The SEC yesterday fined Deloitte & Touche after concluding that a business relationship between a consulting affiliate of the auditor and a trustee of three of the firm’s fund audit clients resulted in a loss of the auditor’s independence. In the same matter, the SEC fined the funds’ administrator, which had contractually agreed to run the funds’ compliance programs, for causing the fund’s to violate rule 38a-1 by not adequately screening directors’ business relationships.
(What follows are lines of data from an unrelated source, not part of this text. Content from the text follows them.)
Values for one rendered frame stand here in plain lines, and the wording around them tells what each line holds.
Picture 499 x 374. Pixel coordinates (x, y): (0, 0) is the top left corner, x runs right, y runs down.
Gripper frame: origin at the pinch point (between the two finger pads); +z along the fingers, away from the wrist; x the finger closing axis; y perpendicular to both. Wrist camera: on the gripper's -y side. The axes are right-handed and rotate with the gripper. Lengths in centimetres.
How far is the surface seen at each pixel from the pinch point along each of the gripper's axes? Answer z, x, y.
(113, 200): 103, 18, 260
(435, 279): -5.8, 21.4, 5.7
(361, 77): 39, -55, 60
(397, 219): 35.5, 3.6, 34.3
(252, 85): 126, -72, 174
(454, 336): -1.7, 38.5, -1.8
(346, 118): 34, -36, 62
In its order, the SEC states that while the firm served as the auditor for three registered closed-end funds, its affiliate, Deloitte Consulting, maintained a business relationship a trustee on the audit committee of the three funds. The relationship began with a 2006 deal in which Deloitte Consulting purchased intellectual property from the trustee and the trustee agreed to serve as a paid consultant for the company for a period of three years. The trustee continued consulting, albeit on an infrequent basis, until 2011. The consulting work included training Deloitte & Touche personnel on at least one occasion.
As described in the SEC’s order, Deloitte & Touche failed to perform an independence consultation as required by its own policies prior to entering a business relationship with the trustee. Indeed, the firm did not discover the problem until five years later when, as part of an effort to enhance its independence quality controls, it noticed a payment from its consulting affiliate to the trustee. As a result of this failure, Deloitte & Touche did not discover that it was no longer independent with respect to the funds, thus rendering its claim of independence in its annual audit reports incorrect.
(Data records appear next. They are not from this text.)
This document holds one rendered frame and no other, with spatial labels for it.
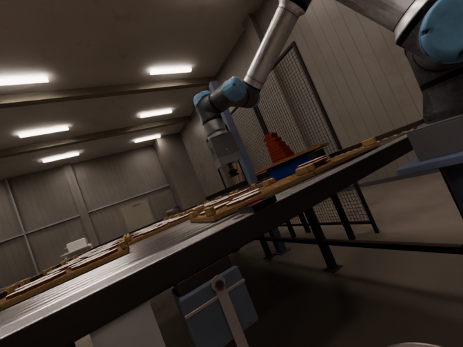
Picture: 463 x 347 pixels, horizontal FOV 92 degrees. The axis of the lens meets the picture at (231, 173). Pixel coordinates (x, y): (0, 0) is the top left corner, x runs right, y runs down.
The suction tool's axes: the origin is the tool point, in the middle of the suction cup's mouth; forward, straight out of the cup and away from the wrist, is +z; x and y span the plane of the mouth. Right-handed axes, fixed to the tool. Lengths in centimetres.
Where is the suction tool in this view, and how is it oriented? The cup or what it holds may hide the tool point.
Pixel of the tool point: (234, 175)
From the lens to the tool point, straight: 79.8
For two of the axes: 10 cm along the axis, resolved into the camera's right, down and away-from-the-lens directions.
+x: 2.8, -1.8, -9.4
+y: -8.8, 3.4, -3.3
The SEC also charged that the administrator caused the funds to violate Rule 38a-1 because the funds did not have adequate policies and procedures with respect to auditor selection and retention. The funds’ administrator was contractually obligated to discharge the funds’ responsibilities under Rule 38a-1 to comply with the securities laws. While the administrator did distribute and collect a trustee and officer questionnaire that asked about respondents’ “principal occupation(s) and other positions” and “any ‘direct or material indirect business relationship’” with Deloitte & Touche, the questionnaires did not explicitly cover business relationships with the auditor’s affiliates. The trustee apparently did not disclose his business relationship with Deloitte Consulting because the affiliate was a separate legal entity. However, according to the order, the trustee never inquired about whether his consulting relationship might compromise auditor independence, even though he provided training directly to Deloitte & Touche personnel.
To settle the charges, Deloitte & Touche agreed to disgorge audit fees of $497,438 plus interest, and pay a fine of $500,000. The administrator will pay a $45,000 penalty, and the trustee will disgorge $30,000 plus interest and a fine of $25,000.